— Assignment —
Scan the lines below for the string "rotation" and copy every one that has it.

— Supplied data —
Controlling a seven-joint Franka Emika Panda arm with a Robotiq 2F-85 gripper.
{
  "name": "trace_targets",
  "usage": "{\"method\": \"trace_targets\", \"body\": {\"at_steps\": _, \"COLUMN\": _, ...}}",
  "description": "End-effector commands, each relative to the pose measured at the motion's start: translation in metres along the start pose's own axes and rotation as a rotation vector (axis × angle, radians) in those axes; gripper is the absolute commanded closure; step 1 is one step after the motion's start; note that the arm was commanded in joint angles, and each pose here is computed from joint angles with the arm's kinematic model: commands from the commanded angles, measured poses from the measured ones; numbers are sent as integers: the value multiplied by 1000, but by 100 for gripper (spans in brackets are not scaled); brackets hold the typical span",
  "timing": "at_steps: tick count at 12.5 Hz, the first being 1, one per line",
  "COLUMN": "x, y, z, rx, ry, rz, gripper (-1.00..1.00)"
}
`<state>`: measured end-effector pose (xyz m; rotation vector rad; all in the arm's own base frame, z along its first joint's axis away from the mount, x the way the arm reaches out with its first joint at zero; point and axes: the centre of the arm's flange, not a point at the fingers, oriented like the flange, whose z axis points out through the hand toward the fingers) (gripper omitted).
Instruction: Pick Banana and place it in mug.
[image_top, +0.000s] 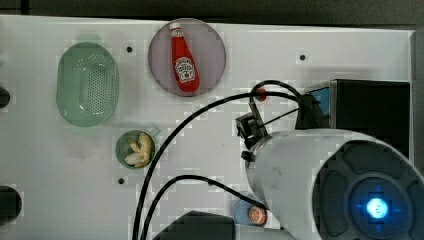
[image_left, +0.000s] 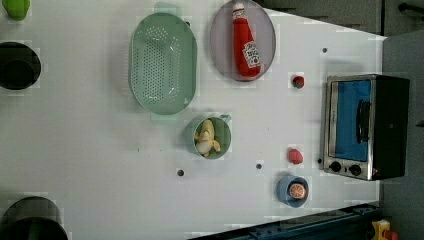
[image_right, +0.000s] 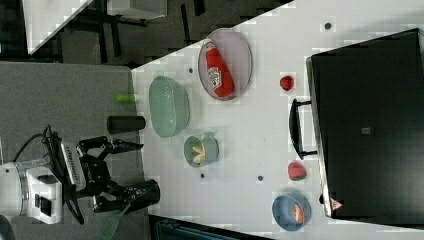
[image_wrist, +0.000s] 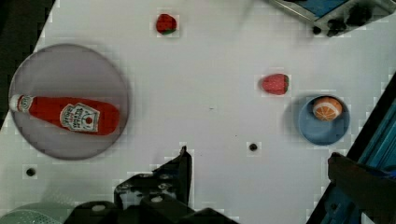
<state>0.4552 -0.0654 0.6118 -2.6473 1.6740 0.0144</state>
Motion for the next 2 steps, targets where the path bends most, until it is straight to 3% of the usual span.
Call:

— Answer below —
  "description": "End-effector commands, each relative to the pose measured at the motion's start: translation in metres along the start pose's own axes and rotation as a rotation vector (axis × angle, radians) in those axes; gripper is the absolute commanded closure; step 1 is one step after the motion's start; note that the arm was commanded in joint angles, and each pose here is computed from joint angles with the arm's kinematic model: commands from the commanded angles, measured poses from the measured ones; numbers are sent as integers: the value multiplied by 1000, but by 100 for gripper (spans in brackets are not scaled); brackets hold the typical span",
`<state>`: measured end-effector pose (xyz m; rotation vector rad; all in the arm's own base frame, z along its first joint's axis away from the mount, x the way the arm reaches out with its first joint at zero; point and axes: the centre of the arm's flange, not a point at the fingers, oriented like the flange, whose z axis points out through the hand toward the fingers) (gripper omitted).

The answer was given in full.